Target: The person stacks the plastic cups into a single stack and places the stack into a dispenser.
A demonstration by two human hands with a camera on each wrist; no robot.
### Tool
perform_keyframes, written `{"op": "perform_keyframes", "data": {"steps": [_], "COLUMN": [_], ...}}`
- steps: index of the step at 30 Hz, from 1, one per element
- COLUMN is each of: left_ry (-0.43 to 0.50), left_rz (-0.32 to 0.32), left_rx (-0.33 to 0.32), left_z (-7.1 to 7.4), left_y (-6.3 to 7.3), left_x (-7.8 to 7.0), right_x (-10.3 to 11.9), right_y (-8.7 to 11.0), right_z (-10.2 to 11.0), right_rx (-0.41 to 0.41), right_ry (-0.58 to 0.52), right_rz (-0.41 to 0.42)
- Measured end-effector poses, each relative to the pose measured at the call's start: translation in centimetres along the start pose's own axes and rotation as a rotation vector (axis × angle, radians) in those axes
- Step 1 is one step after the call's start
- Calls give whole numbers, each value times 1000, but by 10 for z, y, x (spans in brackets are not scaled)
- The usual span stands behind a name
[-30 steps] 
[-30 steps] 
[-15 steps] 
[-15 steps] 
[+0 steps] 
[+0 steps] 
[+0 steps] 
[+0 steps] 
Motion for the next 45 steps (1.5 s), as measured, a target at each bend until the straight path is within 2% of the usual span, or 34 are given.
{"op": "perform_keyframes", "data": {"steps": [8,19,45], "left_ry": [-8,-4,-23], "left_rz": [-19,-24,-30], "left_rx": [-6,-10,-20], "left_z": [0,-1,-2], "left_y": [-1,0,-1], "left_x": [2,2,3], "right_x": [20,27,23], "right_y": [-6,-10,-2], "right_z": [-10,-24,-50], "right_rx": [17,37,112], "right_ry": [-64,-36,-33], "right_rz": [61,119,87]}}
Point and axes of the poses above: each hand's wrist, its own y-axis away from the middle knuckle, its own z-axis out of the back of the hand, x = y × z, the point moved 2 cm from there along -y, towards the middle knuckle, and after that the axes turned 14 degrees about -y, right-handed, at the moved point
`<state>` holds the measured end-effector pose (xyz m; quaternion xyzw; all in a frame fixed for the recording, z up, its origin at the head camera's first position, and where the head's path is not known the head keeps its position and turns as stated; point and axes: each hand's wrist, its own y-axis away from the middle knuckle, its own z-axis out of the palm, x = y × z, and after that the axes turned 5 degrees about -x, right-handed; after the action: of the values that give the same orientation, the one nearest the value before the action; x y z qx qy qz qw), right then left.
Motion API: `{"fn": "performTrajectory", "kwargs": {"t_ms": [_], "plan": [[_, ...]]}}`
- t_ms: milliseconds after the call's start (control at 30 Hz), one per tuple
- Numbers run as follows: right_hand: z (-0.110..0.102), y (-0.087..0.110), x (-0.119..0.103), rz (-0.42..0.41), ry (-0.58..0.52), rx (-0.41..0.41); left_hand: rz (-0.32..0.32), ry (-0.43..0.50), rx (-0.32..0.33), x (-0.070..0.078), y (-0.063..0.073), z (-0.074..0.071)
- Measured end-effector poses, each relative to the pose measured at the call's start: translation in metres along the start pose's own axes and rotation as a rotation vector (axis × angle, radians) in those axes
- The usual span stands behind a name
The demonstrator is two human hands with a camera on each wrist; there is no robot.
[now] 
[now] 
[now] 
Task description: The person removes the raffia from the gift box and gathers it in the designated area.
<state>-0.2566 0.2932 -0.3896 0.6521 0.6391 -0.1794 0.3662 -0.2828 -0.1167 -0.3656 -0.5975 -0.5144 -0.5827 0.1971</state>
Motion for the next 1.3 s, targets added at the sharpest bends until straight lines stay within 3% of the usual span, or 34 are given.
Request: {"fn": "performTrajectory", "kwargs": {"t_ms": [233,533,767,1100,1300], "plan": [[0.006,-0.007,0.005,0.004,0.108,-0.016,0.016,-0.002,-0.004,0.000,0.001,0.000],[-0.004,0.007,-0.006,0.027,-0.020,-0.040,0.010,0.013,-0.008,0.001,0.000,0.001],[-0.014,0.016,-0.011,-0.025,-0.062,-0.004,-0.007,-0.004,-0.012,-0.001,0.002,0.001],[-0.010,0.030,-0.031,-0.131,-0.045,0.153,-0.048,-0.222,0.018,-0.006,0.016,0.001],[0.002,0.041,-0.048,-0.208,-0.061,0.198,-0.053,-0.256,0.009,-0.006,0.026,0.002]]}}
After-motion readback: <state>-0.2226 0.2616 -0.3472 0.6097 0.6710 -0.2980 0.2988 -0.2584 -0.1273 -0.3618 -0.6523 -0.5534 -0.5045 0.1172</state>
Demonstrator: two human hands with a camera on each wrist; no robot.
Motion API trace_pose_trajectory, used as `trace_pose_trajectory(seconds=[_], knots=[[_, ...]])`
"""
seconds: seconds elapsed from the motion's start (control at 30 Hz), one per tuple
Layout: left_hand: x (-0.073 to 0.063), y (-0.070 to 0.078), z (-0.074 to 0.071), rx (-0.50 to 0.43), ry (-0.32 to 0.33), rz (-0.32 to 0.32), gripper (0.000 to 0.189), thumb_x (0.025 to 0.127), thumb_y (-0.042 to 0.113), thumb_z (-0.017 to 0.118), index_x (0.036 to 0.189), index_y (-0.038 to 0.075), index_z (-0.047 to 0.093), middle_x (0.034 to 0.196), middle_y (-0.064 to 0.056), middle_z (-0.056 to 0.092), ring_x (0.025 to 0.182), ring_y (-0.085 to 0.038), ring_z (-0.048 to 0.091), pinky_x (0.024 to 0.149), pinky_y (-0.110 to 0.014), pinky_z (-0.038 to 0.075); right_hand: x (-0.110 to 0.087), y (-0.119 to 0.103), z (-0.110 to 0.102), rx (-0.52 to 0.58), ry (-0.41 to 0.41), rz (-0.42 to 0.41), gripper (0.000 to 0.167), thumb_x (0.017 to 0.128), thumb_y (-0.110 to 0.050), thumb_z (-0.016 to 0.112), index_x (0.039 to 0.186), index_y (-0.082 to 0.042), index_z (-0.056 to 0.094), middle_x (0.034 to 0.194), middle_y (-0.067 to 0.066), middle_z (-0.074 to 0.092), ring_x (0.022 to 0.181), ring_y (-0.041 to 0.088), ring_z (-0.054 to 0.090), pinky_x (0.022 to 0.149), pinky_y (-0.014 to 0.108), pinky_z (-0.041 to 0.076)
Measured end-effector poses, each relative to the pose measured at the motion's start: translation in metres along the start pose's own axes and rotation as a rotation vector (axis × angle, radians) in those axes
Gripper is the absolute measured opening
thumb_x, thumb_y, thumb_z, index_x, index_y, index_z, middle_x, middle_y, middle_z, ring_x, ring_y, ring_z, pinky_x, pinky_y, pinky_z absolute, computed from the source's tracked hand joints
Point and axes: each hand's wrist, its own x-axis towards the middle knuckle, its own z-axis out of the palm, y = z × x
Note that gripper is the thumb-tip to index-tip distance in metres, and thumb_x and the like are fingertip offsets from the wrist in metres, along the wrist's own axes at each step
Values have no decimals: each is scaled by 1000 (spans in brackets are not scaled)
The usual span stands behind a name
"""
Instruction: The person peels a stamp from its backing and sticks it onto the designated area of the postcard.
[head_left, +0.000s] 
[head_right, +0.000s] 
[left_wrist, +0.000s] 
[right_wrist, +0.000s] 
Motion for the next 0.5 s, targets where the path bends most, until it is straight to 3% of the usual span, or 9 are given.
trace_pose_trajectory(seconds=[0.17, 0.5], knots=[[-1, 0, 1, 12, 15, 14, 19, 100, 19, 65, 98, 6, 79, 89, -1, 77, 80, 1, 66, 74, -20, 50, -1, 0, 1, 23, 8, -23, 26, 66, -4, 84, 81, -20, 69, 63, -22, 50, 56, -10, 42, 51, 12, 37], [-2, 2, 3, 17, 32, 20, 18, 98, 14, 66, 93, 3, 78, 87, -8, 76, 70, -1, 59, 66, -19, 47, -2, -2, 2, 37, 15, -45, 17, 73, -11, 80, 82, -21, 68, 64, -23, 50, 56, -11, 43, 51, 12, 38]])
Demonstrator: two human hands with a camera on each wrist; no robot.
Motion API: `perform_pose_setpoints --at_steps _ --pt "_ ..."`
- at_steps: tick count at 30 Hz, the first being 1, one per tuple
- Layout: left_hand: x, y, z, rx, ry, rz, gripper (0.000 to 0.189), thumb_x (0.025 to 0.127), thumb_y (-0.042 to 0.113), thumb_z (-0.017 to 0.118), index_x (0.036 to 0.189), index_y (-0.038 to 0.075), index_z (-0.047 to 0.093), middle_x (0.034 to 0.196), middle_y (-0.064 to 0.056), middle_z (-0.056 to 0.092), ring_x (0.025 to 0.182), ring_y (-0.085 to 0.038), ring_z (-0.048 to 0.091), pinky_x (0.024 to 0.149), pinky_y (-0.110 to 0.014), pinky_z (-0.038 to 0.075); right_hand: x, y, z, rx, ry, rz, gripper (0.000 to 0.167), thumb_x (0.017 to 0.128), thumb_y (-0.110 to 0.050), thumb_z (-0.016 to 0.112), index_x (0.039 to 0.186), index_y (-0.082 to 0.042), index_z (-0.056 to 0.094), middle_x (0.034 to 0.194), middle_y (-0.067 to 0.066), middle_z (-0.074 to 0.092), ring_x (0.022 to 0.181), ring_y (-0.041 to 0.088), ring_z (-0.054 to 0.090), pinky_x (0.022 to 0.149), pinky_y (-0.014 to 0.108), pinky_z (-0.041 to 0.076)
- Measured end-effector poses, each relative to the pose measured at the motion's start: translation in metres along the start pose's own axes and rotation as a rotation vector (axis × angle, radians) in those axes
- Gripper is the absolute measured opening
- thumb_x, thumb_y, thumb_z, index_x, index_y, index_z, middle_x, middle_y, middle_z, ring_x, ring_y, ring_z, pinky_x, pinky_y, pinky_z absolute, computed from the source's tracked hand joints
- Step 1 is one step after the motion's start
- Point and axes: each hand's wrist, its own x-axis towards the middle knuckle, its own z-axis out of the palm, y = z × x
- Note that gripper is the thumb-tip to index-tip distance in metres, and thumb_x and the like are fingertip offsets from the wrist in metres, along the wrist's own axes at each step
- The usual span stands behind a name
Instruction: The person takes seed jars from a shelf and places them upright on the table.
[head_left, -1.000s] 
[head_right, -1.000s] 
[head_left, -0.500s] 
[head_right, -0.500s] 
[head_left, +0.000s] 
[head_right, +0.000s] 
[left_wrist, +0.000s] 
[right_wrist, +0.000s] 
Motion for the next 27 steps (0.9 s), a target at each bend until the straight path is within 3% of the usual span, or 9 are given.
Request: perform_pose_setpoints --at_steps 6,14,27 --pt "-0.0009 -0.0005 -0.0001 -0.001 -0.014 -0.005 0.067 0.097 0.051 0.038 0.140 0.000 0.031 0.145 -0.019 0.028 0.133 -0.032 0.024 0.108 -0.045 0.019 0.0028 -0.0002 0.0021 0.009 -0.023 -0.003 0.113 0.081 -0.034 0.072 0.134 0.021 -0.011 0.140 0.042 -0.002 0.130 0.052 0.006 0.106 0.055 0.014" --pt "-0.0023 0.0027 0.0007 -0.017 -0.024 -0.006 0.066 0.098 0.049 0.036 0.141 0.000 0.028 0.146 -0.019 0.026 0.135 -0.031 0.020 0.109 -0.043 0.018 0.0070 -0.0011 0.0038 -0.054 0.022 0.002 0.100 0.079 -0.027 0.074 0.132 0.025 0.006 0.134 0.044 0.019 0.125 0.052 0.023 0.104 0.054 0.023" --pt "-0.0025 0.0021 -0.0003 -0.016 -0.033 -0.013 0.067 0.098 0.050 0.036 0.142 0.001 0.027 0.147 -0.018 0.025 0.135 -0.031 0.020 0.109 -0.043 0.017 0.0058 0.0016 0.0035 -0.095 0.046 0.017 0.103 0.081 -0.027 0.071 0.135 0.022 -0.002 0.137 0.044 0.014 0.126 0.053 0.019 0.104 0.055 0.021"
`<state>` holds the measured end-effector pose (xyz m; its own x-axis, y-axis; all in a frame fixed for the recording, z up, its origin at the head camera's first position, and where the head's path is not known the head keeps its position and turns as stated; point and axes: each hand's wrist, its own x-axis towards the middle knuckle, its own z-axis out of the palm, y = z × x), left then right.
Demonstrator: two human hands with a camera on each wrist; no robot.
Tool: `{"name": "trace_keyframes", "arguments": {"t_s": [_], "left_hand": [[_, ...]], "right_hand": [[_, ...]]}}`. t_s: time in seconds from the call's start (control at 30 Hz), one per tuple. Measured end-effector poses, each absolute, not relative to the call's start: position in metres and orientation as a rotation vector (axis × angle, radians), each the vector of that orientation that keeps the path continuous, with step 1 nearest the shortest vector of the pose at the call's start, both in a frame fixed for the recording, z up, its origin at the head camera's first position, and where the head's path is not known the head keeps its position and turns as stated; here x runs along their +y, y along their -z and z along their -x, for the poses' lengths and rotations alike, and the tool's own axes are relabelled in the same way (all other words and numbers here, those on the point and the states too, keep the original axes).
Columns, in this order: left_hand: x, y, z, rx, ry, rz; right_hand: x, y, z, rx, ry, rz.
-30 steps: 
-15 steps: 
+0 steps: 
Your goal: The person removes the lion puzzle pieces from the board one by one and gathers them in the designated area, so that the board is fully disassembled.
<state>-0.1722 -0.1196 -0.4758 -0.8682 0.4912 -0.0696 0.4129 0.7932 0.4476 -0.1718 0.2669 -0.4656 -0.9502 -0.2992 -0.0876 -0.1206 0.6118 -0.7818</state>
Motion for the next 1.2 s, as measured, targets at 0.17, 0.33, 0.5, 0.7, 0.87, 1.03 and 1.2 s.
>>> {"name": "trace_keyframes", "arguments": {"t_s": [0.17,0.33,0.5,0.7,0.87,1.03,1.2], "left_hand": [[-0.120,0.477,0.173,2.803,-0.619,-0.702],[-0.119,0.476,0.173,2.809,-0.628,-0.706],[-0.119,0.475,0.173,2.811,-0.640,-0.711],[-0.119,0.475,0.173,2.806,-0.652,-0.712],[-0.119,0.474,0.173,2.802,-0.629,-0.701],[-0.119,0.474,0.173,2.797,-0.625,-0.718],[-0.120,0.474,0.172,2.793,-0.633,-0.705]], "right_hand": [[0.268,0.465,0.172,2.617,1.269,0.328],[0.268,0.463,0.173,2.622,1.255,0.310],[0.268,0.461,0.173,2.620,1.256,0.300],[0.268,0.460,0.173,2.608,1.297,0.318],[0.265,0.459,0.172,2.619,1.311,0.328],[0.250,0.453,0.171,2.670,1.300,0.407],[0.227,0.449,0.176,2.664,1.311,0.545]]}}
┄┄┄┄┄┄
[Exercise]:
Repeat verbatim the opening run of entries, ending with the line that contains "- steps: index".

[Your response]:
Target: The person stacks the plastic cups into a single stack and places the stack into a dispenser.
A demonstration by two human hands with a camera on each wrist; no robot.
### Tool
perform_keyframes, written `{"op": "perform_keyframes", "data": {"steps": [_], "COLUMN": [_], ...}}`
- steps: index of the step at 30 Hz, from 1, one per element

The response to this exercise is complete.